Hecho histórico innegable
De aquí la observación de Fini por la cual «también el no creyente debe admitir que una Constitución europea que no hiciera referencia explícita a la identidad cristiana de nuestro continente supondría renegar de los orígenes, no sólo remotos sino incluso cercanos». También Ana de Palacio subrayó que «no podíamos olvidar que la construcción europea es principalmente, desde sus orígenes, un proyecto político de reconciliación de su historia y de su geografía». Una “reconciliación” que se apoya sobre la doble pertenencia a la comunidad estatal y a la europea y sobre un conjunto de valores, «entre los que sobresalen la tradición greco-latina y el cristianismo». He aquí por qué para Ana de Palacio el Papa tiene razón cuando dice que «reconocer un hecho histórico innegable (las raíces cristianas del Viejo continente, ndr) no significa en absoluto no tener en cuenta la exigencia moderna de una laicidad justa de los Estados, y por tanto de Europa». Y he aquí que el Estado europeo “laico” que defienden los dos miembros de la Convención.
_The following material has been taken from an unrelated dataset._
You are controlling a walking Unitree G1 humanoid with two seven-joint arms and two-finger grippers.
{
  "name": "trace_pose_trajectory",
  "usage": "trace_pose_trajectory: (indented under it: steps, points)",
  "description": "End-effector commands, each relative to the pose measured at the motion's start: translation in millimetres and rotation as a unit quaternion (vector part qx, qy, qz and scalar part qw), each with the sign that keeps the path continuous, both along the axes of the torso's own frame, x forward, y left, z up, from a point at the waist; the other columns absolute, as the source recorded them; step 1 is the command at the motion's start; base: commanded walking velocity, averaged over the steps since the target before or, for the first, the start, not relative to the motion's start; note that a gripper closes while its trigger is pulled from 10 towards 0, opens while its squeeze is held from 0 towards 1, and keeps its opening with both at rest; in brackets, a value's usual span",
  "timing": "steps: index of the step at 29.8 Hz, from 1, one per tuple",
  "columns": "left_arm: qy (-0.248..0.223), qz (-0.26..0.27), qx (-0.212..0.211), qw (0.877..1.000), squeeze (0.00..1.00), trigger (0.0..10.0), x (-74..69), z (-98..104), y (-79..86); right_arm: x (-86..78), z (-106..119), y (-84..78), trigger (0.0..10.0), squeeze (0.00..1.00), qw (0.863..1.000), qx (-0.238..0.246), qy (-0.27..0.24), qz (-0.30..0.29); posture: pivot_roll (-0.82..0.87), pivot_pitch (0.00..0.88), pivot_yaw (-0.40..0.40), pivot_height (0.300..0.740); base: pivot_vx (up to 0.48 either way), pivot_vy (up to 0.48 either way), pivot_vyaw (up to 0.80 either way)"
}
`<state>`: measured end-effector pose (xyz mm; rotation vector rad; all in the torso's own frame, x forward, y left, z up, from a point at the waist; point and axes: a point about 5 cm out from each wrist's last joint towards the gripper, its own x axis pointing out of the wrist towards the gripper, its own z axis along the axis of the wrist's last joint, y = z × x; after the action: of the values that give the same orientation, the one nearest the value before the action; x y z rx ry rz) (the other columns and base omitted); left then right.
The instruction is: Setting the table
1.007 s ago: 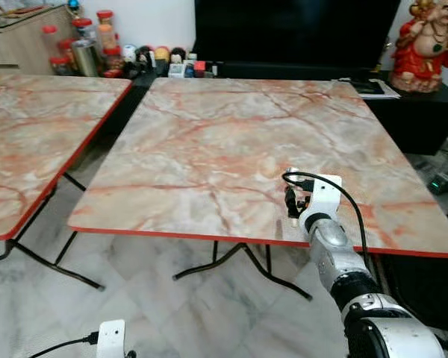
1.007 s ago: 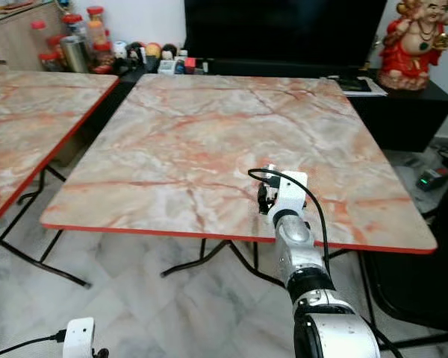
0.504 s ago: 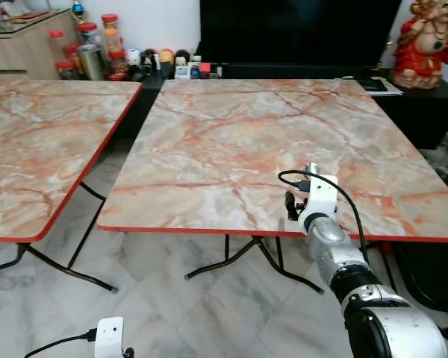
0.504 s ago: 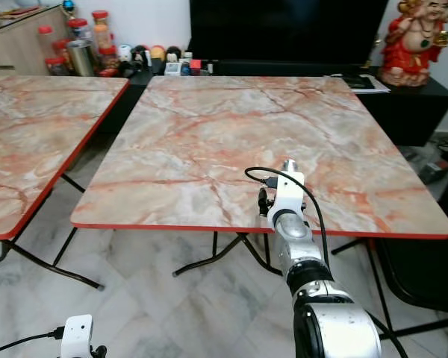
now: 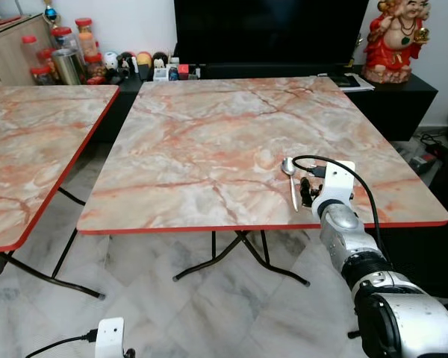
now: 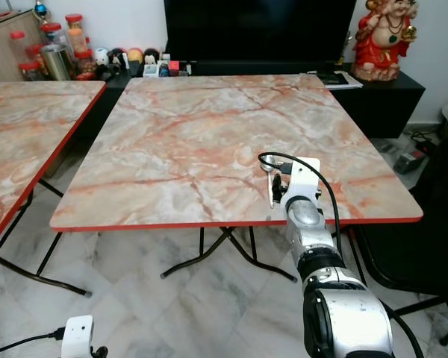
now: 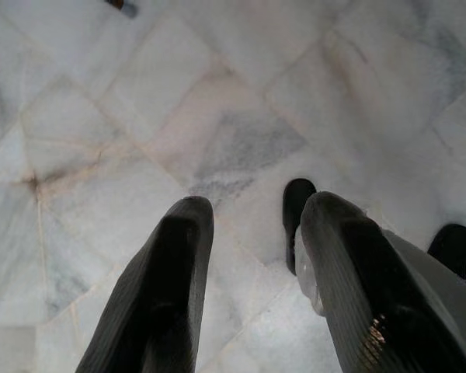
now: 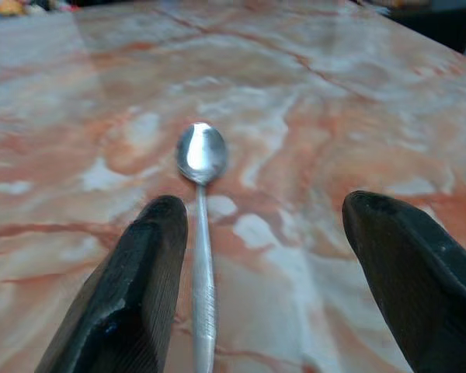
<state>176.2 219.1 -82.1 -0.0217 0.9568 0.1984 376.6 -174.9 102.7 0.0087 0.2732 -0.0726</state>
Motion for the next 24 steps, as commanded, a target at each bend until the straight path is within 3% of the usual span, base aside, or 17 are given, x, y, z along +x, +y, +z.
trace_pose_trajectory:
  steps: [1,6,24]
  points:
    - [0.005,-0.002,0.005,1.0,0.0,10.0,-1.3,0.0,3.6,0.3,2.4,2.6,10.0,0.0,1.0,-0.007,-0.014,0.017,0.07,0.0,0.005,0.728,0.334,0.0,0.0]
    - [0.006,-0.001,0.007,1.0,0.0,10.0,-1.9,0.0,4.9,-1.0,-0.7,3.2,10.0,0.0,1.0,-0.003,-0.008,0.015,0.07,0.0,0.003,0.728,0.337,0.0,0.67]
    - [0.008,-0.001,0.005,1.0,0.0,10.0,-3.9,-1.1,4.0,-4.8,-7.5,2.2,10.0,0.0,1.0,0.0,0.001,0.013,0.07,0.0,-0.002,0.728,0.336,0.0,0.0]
Gianfranco Fini, que prefirió no detenerse en los detalles, quiso aclarar que, por encima de todo, «es necesario encontrar una fórmula que regule de modo no unilateral las relaciones entre la Iglesia y la Unión Europea», que dicho en otros términos significa que «la Iglesia y las comunidades religiosas tienen pleno derecho a estar consideradas entre los interlocutores jurídico-institucionales de la Unión». ¡Muy diferente del “etcétera”! Por su parte, Ana de Palacio en el transcurso de una rueda de prensa esencialmente técnico-jurídica recordó la “doble legitimidad” sobre la que se funda Europa: la legitimidad de los Estados y la de los pueblos y los ciudadanos.
Déficit democrático
Es verdad que existe un “déficit democrático” que consiste esencialmente «en la incapacidad de los Parlamentos nacionales de controlar a sus gobiernos en las negociaciones comunitarias» pero, según la representante española en la Convención, sería inútil intentar suplir ese déficit creando una nueva institución o aplicando esquemas constitucionales típicamente nacionales. Más bien habría que reforzar la autoridad de los Parlamentos elegidos directamente por los ciudadanos y simplificar al máximo los Tratados que fundamentan la Unión. Fórmulas ya oídas, palabras que quizá no sean originales, pero que de ahora en adelante podrían adquirir un acento nuevo: depende de la libertad con la que se pueda discutir.